What is expected ::
Write out, word for word, only the lines from the one with "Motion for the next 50" to the end of the data below.

[Data excerpts]
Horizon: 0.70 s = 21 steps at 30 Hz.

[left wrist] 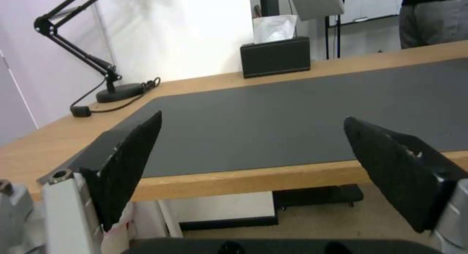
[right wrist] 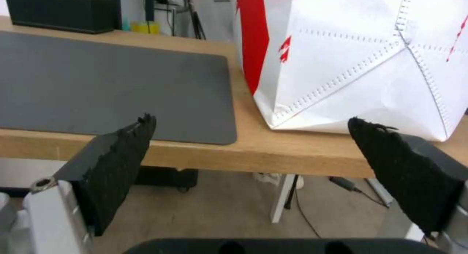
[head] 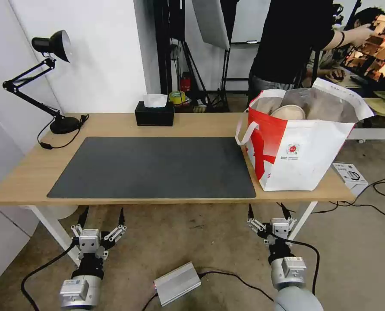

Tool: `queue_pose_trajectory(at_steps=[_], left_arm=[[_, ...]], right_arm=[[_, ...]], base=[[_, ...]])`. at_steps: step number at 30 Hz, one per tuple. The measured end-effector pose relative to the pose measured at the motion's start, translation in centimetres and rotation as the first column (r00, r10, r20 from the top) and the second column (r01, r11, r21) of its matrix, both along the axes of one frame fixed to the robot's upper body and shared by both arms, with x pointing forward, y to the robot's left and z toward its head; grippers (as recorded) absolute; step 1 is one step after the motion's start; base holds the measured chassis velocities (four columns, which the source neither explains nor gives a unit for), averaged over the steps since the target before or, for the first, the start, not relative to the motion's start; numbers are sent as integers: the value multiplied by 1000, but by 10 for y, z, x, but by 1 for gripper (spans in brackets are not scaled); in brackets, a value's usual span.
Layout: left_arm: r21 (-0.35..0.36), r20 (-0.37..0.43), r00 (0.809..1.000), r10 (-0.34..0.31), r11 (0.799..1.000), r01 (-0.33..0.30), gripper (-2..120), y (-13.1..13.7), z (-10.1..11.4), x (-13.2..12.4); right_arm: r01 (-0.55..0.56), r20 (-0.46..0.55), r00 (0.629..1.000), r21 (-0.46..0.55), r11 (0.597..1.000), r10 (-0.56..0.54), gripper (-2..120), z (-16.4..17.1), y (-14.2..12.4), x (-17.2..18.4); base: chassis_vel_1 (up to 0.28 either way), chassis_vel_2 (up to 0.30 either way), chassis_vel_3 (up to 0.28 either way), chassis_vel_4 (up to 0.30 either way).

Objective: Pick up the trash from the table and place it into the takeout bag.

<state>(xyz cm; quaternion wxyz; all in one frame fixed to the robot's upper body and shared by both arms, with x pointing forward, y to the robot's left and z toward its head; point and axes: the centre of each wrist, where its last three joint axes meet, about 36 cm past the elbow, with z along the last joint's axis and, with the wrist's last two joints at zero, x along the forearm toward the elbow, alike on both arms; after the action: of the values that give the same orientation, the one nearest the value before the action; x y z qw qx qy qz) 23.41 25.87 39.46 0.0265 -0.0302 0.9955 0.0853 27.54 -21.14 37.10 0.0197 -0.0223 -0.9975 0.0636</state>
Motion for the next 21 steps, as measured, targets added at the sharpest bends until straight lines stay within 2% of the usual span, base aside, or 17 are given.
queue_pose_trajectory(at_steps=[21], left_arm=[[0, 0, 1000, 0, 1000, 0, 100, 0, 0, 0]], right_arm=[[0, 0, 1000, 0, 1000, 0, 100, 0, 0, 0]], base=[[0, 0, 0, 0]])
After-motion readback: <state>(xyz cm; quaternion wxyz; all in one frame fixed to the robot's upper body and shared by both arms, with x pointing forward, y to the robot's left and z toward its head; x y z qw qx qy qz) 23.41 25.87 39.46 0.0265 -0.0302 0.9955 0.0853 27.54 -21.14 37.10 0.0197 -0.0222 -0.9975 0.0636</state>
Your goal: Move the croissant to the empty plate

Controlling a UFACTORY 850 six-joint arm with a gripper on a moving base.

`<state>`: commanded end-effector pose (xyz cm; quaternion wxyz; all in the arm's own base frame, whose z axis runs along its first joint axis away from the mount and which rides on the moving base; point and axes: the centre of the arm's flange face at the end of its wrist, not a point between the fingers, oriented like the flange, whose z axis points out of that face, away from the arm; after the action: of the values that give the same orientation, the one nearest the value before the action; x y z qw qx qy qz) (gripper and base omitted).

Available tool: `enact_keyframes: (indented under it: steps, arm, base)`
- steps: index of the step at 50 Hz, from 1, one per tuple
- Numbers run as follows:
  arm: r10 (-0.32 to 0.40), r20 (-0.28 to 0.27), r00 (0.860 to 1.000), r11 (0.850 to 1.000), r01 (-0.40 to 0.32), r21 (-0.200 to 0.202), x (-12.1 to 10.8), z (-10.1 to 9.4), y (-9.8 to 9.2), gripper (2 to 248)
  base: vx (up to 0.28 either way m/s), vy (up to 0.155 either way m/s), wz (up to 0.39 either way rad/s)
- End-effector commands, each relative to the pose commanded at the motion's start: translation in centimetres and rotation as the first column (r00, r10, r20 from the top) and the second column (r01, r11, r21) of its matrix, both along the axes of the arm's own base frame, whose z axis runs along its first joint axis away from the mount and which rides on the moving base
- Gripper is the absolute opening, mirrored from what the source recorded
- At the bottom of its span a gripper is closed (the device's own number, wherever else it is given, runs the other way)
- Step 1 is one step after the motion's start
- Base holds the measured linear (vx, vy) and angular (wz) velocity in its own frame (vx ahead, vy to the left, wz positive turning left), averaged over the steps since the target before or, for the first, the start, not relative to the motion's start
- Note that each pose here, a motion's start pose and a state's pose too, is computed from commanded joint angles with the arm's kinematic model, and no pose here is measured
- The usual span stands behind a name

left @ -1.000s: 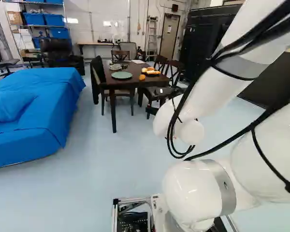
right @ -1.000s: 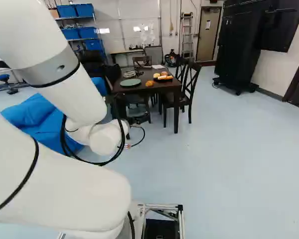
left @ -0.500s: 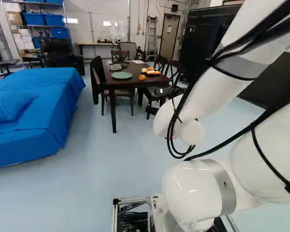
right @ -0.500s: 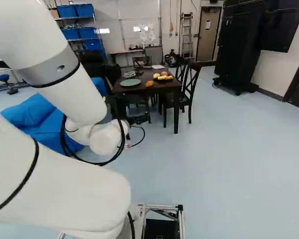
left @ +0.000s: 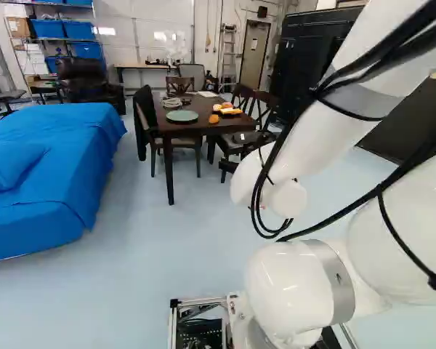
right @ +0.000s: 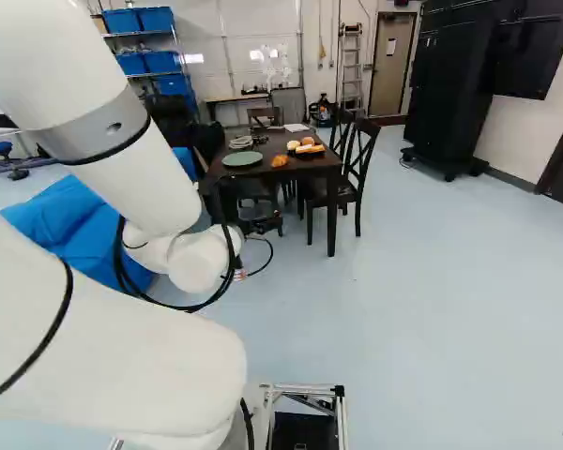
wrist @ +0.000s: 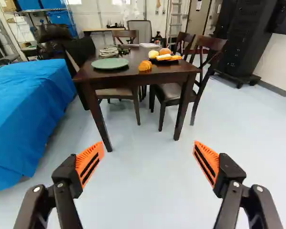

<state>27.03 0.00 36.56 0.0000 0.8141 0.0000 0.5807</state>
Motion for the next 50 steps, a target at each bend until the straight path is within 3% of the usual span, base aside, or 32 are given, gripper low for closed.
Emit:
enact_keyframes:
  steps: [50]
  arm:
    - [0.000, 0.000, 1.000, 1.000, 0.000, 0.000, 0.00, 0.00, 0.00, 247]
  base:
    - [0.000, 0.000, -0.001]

Solution for this exercise ::
Motion for the next 50 steps, a target at each bend until the straight path is within 3% of the usual span, base aside, or 32 are given, gripper low for closed.
Emit:
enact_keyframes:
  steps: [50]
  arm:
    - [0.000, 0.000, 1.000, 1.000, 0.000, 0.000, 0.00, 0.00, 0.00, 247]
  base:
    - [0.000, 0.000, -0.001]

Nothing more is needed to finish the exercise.